The DIY market will grow by 15% to a total of $25.4 billion by 2017, according to the latest figures published by forecaster IBISWorld, with home improvement stores including Bunnings and Woolworth’s forthcoming Master’s chain to be the real winners.
But the increase rate of spending in the DIY market is also symptomatic of a subdued housing market, as owners feel they are better off making renovations and repairs to their homes to increase value rather than wait for equity to build up.
The new IBISWorld figures show the DIY market is expected to grow 2% during 2011-12 to revenue of $22 billion, with $11.5 billion of that concentrated in hardware retailing.
Senior analyst Paul Lyons says the rise of popular renovation shows such as The Renovators and The Block are a symptom of the cyclical market swinging back towards renovation and DIY instead of purchasing outright.
“We’ve seen a weaker property market, and changing prices, that are making people realise that staying home and investing in their own home is a safer bet than moving house. We’re also seeing very cautious consumers investing in the value of their homes rather than retail.”
“They’re investing in plant and hardware in order to improve the value of their biggest asset.”
The DIY market is set to grow at 5% each year to 2017, with DIY and home renovation to take 52% of all spending, followed by professional help at 34% and garden supplies at 11%. Plant nurseries will only take 3% of the growth.
The hardware industry alone will grow 23% over the next five years to reach $14.2 billion 2016-17, IBISWorld says, with Lyons saying that both Bunnings and Master’s are to see the biggest benefit – although Master’s will record the largest growth.
While IBISWorld says Bunning’s is set to benefit from 26 new stores, it also says Master’s will open first in Melbourne’s Western suburbs – the fastest growing region in Australia.
“Woolworths also plans to open 30 big box stores per year over the next four years across the nation, and the company has committed to 150 development sites by the end of 2015.”
Lyons says while Bunnings will maintain its market share at 20%, Master’s will soon grow from the other 80%.
“As Master’s enters the industry it’s going to be clear that competition will increase, and in the short-term prices will fall and that will be good for consumers.”

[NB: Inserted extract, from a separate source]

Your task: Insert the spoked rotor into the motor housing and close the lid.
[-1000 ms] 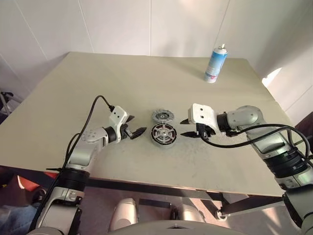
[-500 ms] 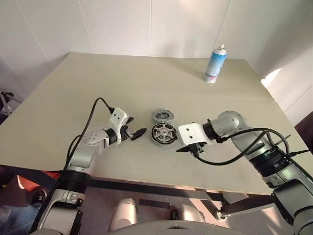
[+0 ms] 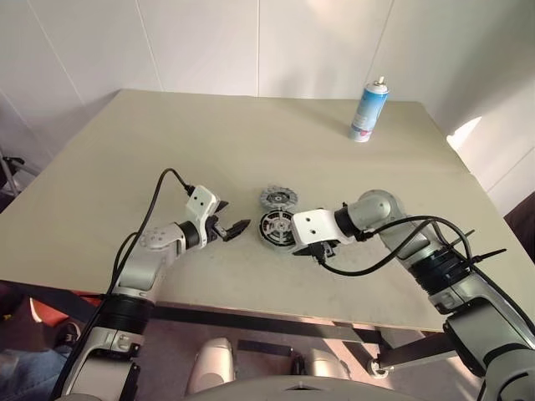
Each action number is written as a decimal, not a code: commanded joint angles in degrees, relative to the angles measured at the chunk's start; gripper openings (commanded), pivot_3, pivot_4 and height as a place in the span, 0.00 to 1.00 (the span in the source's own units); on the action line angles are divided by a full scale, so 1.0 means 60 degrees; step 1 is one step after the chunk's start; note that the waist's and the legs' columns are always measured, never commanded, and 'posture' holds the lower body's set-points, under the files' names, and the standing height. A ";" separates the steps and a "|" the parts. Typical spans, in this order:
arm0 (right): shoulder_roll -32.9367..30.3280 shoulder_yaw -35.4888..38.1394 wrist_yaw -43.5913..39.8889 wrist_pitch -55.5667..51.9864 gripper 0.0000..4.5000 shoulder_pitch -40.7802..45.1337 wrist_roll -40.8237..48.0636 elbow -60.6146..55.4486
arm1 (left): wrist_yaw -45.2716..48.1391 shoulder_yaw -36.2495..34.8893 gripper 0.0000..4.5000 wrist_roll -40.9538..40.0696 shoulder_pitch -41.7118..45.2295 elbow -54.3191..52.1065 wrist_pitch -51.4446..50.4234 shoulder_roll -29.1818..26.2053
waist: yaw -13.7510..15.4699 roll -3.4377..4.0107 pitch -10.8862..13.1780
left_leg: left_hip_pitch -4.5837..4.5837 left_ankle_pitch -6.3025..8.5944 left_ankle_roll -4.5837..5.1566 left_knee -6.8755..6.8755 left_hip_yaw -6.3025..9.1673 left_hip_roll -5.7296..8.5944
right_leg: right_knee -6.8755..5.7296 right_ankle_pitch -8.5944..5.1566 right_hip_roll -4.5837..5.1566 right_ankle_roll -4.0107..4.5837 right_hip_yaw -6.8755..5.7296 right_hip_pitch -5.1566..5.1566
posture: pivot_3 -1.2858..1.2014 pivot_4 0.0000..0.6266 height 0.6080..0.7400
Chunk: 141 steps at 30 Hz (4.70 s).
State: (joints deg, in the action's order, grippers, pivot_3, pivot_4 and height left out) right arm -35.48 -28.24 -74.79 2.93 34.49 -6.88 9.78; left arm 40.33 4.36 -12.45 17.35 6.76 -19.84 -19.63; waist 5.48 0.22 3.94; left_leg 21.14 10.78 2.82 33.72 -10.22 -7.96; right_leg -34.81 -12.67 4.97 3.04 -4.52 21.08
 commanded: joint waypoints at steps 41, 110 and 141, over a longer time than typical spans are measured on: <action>0.2802 0.5940 0.5009 -1.5845 0.02 0.2120 0.3158 -0.1658 | -0.0507 0.0055 1.00 -0.0156 -0.1222 -0.1348 -0.0147 0.0334 | 0.0054 0.0046 0.0028 | 0.0066 0.0011 -0.0006 0.0053 0.0000 -0.0038 | -0.0007 0.0009 -0.0027 0.0011 -0.0003 0.0049 | 0.52 0.00 1.00; 0.7573 1.4848 1.7869 -1.5905 0.50 -0.1917 1.3650 -0.4176 | 0.0187 0.0143 1.00 -0.0291 0.0144 -0.0214 -0.0076 0.0182 | 0.0264 0.0107 -0.0009 | -0.0006 -0.0141 -0.0262 -0.0194 -0.0013 -0.0082 | 0.0001 -0.0056 -0.0105 0.0021 0.0010 0.0127 | 0.52 0.00 1.00; 0.2632 0.8474 1.9645 -0.9905 0.50 -0.3898 1.9499 -0.3096 | 0.0011 0.0038 1.00 -0.0317 -0.0212 -0.0558 -0.0168 0.0124 | 0.0292 0.0110 -0.0019 | 0.0037 -0.0145 -0.0269 -0.0191 -0.0004 -0.0079 | 0.0012 -0.0052 -0.0107 0.0002 0.0005 0.0153 | 0.52 0.00 1.00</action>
State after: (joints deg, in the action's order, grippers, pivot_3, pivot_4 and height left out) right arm -19.04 23.78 43.46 -58.13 11.25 107.44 -6.01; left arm 40.32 5.15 -13.89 15.20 4.89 -21.21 -18.65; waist 7.23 0.88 3.83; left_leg 21.36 9.91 1.22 32.59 -10.24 -8.44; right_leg -34.74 -12.98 4.33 3.06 -4.49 21.99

“But we may see independent operators fall away. And as the years continue, price falls may not occur as competition dwindles. We could say in the next 10 to 15 years prices could increase slowly, although they would anyway.”
Other sectors will benefit – plumbers and electricians are set to see a rise in demand, although IBISWorld says tradespeople including painters and landscapers may see lower amounts of work as renovates try projects themselves. However, the firm warns this cycle too will come to an end.
Property experts are also expecting prices start increasing after the next few years, when prices remain subdued.
“Subdued growth in housing prices over the next five years is likely to continue driving DIY demand if consumers are unable to maximise capital appreciation, leading many to save and add value to their homes rather than sell.”